[GIVEN MATERIAL]:

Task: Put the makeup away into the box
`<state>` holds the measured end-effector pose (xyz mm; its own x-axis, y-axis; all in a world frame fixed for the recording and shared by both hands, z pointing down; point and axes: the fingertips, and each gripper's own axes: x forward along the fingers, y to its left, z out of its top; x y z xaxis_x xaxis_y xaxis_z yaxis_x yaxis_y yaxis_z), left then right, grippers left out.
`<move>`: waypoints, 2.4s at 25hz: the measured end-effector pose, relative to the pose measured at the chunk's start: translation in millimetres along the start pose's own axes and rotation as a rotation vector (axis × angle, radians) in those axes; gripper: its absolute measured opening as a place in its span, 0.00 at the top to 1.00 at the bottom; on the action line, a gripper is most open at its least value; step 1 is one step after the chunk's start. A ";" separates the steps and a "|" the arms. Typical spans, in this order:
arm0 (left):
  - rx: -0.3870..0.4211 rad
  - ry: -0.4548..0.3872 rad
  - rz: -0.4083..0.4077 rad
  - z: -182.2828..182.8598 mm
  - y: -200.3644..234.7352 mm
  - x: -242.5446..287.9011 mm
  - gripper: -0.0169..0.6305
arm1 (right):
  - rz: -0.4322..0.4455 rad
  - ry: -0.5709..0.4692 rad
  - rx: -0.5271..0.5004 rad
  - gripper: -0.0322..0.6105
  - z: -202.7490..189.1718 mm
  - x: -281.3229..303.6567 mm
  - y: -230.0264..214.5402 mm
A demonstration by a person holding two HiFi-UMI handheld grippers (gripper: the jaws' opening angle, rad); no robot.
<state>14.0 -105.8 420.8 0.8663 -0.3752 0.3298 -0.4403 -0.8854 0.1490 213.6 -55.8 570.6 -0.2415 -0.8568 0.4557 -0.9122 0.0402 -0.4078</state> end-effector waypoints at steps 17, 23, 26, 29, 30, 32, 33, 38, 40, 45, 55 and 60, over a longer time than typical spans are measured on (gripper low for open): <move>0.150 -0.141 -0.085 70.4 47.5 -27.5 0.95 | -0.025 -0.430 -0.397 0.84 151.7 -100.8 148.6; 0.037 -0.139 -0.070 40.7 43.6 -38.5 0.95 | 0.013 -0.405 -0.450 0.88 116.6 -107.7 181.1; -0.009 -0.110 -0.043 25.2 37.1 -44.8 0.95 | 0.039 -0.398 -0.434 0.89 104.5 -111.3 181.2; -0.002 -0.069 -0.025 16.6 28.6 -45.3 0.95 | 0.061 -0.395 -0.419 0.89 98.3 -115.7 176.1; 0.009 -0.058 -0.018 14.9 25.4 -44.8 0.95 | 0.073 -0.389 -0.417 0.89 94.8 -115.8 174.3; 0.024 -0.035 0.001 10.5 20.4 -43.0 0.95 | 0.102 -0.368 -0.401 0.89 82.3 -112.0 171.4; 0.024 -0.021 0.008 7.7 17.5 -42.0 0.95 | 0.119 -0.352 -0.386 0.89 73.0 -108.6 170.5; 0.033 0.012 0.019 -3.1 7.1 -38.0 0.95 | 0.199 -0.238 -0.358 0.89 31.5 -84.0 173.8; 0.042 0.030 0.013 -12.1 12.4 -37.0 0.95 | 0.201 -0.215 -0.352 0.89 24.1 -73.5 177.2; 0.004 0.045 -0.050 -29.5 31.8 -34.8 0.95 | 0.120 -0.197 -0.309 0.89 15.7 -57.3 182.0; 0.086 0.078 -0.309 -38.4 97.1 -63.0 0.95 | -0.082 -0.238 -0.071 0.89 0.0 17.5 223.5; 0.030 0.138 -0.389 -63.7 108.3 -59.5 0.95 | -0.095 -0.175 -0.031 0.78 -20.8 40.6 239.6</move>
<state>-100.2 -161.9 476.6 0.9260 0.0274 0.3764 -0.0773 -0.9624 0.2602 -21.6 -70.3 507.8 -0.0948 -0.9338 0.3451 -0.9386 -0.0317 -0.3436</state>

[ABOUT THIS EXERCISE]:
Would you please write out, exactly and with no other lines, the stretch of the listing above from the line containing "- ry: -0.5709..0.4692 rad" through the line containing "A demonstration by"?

[ANSWER TO THIS EXERCISE]:
  - ry: -0.5709..0.4692 rad
  - rx: -0.5271..0.5004 rad
  - gripper: -0.0322..0.6105
  - z: -202.7490..189.1718 mm
  - x: -281.3229..303.6567 mm
  - y: -230.0264..214.5402 mm
A demonstration by a person holding two HiFi-UMI handheld grippers (gripper: the jaws' opening angle, rad); no robot.

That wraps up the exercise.